Im Begriff des Zutrauens können soteriologische und hamartiologische Perspektiven auf den Menschen im Kontext der Klimakrise zusammengeführt werden:
Eine Rede vom Zutrauen Gottes in das Wirken des Menschen kann einerseits als Reinterpretament des Bewahrungsauftrags verstanden werden: Das Zutrauen Gottes in den Menschen richtet sich dabei auf ein lebensdienliches Handeln des Menschen in der Schöpfung im Rahmen seiner Handlungsmöglichkeiten. Die Bewahrung der Welt liegt bei Gott und dem Menschen wird zugetraut, die Welt zu gestalten (vgl. Thesenreihe 2 zur Bewahrung der Schöpfung).
Eine Rede vom Zutrauen Gottes in das Wirken des Menschen kann andererseits als Interpretament der imago Dei fungieren.

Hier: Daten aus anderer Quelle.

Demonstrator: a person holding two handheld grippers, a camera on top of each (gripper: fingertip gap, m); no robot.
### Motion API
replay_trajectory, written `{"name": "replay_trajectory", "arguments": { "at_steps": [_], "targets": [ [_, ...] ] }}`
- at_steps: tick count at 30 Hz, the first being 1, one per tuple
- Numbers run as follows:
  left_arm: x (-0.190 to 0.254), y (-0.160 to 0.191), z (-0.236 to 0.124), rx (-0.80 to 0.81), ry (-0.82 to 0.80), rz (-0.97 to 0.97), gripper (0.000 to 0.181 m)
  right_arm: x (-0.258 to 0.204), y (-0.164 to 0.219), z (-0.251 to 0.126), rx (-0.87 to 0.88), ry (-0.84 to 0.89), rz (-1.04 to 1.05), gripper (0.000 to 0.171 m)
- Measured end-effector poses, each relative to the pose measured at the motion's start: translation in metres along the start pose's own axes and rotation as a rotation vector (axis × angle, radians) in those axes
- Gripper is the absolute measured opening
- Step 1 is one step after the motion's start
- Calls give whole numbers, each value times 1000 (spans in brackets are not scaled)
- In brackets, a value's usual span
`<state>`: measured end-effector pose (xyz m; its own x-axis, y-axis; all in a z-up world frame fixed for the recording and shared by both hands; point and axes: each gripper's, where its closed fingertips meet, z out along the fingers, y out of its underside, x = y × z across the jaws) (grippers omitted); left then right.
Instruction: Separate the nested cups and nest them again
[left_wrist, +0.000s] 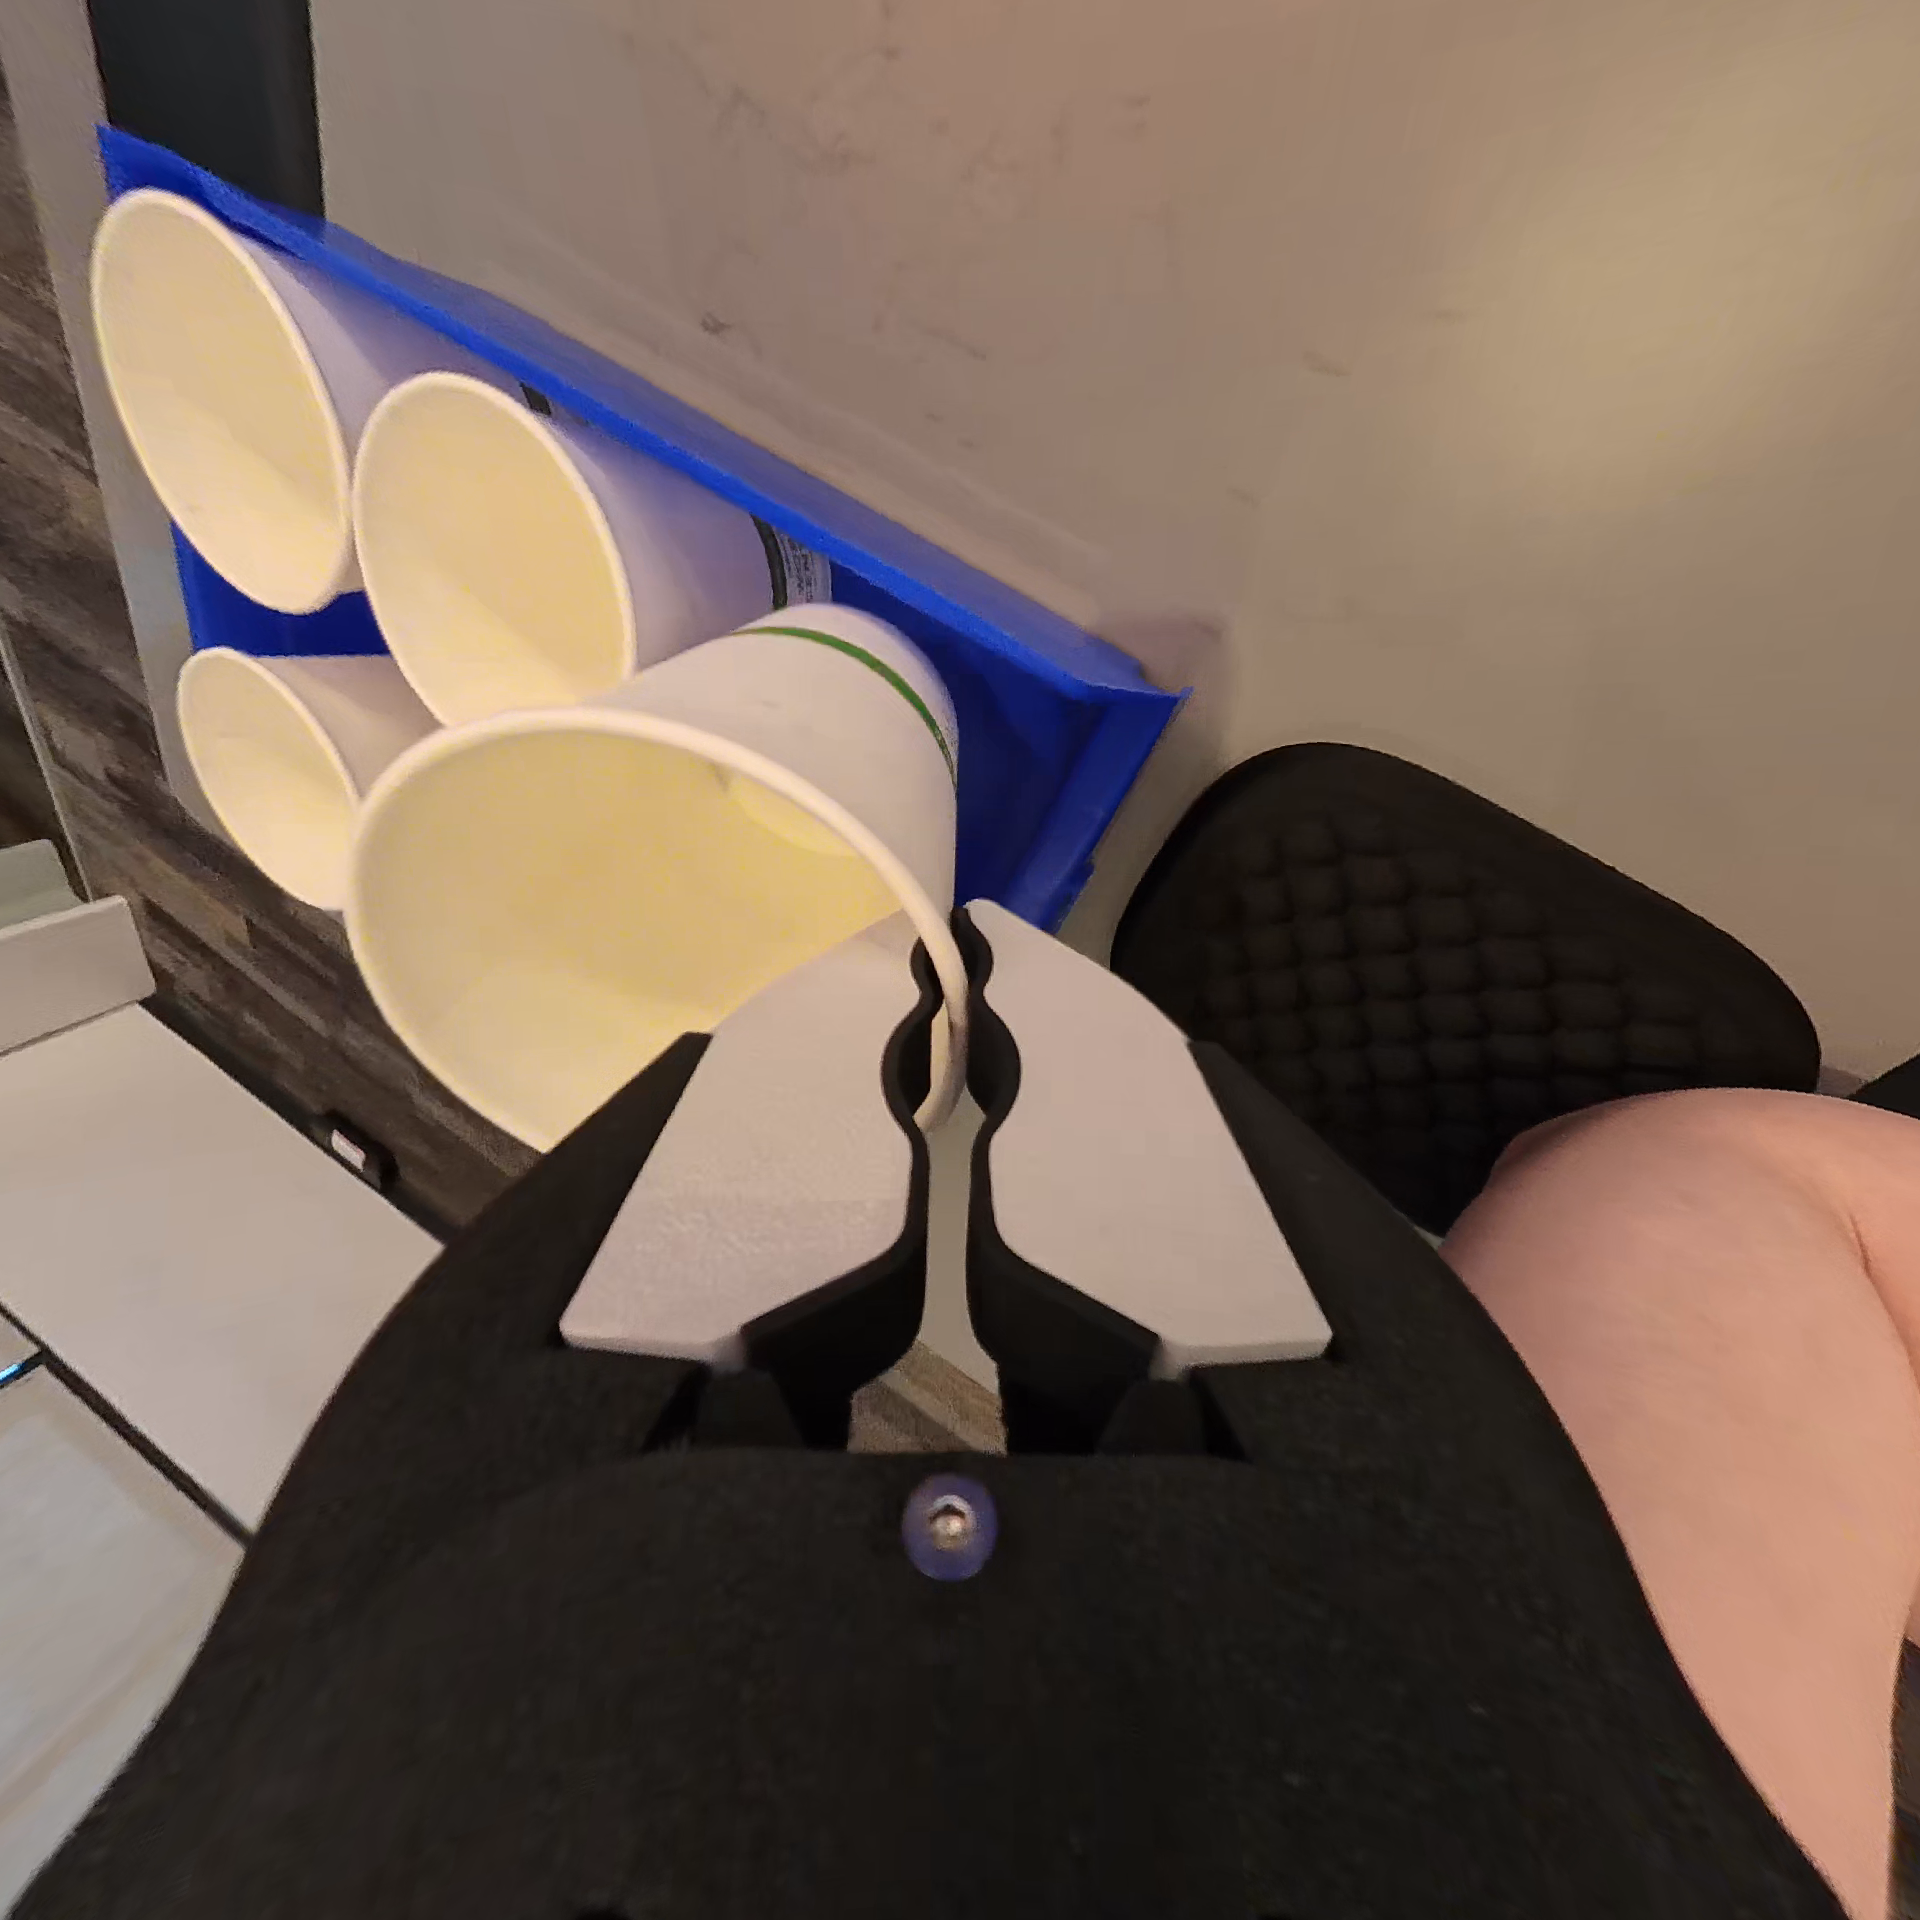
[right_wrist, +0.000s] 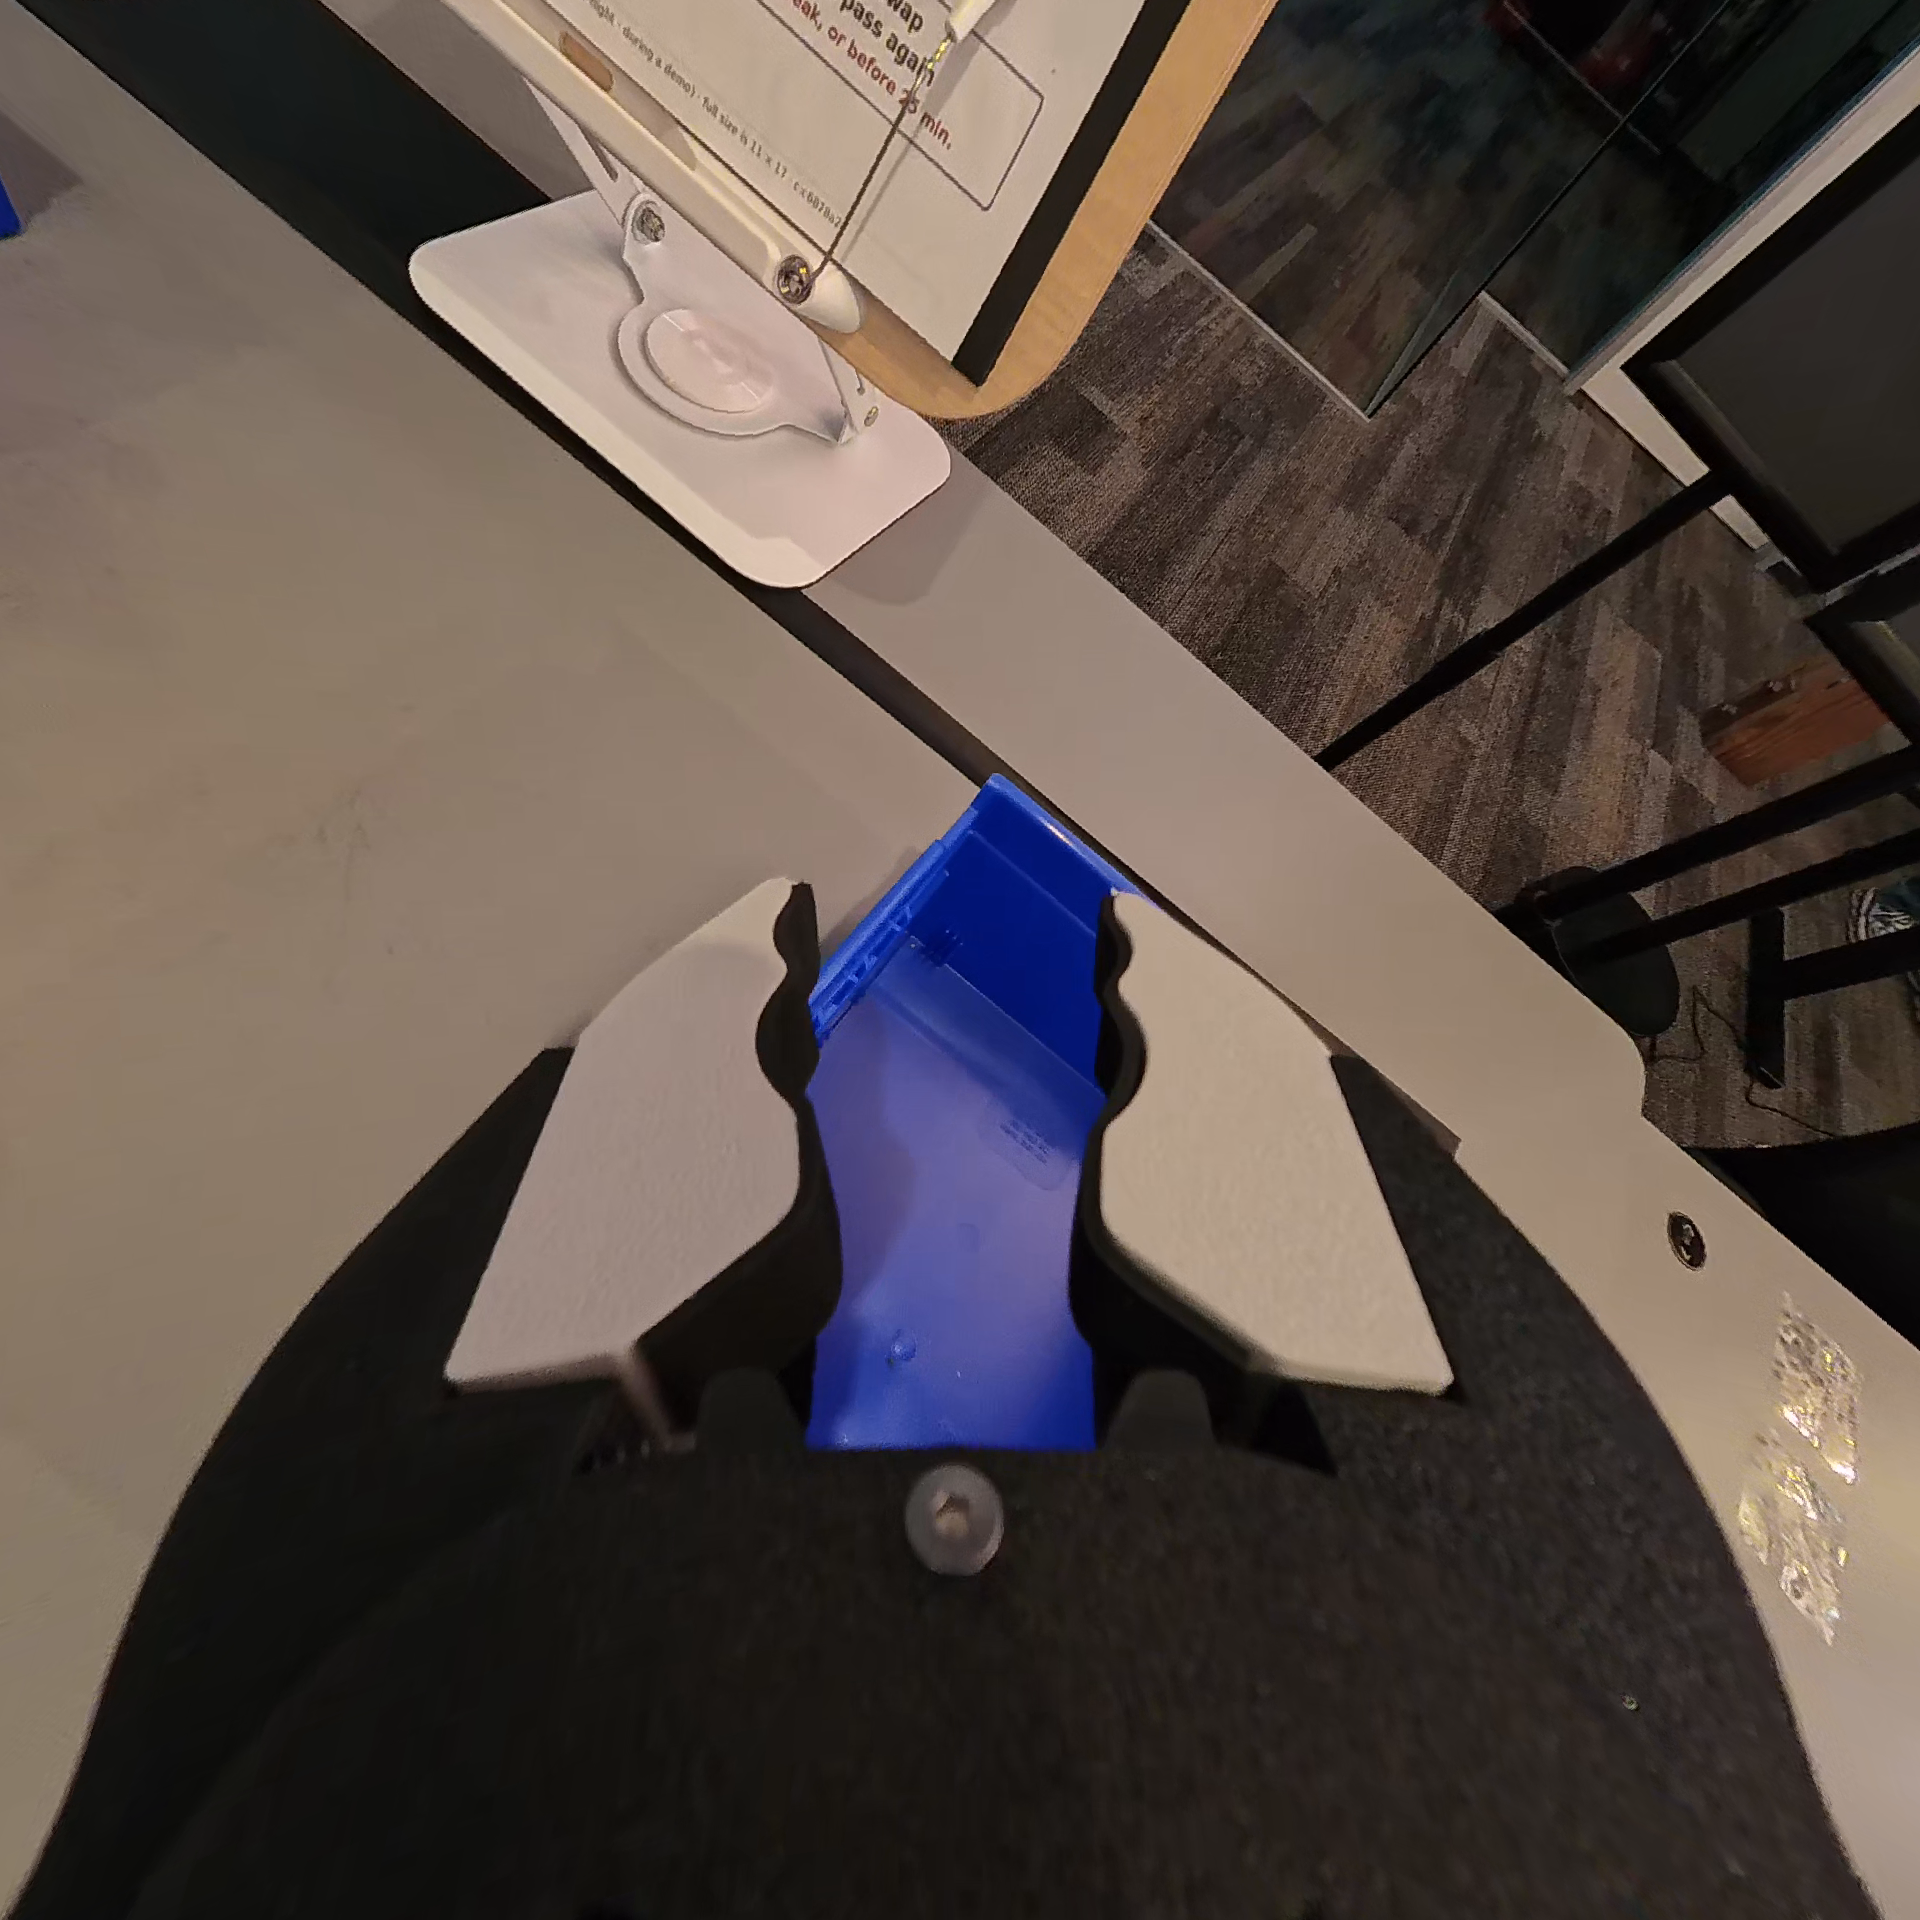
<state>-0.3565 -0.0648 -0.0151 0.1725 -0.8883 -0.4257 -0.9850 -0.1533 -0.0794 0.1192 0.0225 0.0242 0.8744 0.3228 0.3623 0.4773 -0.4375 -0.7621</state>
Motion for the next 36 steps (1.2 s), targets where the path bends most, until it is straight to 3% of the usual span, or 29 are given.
{"name": "replay_trajectory", "arguments": {
  "at_steps": [8,15,21,29,32,36],
  "targets": [
    [-12,12,-31,100,-150,-51,0,1,-3,3,12,21,3,54],
    [-20,-6,-59,311,-242,3,0,-23,-45,-11,235,-43,-54,56],
    [1,-65,-64,502,-168,229,0,-97,-88,-34,443,-288,-161,66],
    [22,-124,-37,560,-38,393,0,-216,-104,-65,554,-752,-283,79],
    [34,-142,-30,578,7,437,0,-244,-95,-64,512,-823,-344,88],
    [53,-160,-28,629,64,510,0,-266,-88,-55,486,-850,-398,87]
  ]
}}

Die Ebenbildlichkeit besteht nicht nur in Eigenschaften, sondern auch in bestimmten Fähigkeiten in der Bezogenheit und relationalen Existenz des Menschen eben als Imago Dei – so sehr beide nach dem Sündenfall unter dem Vorzeichen der Sünde zu sehen sinds.
Der Zutrauensbegriff hält grundsätzlich die Spannung zwischen der Möglichkeit zum Gelingen sowie zum Scheitern offen, sodass auch in dieser Hinsicht das Sündenmoment nicht negiert wird (vgl. Workshop 5 zu Gerechtigkeit).
Der Mehrwert einer Rede vom göttlichen Zutrauen in das Wirken des Menschen kann im Empowerment liegen, das Zutrauen kann Hoffnung wecken und Trost im Aushalten von Verzweiflung und Ohnmachtsgefühlen spenden (vgl. Workshop 4).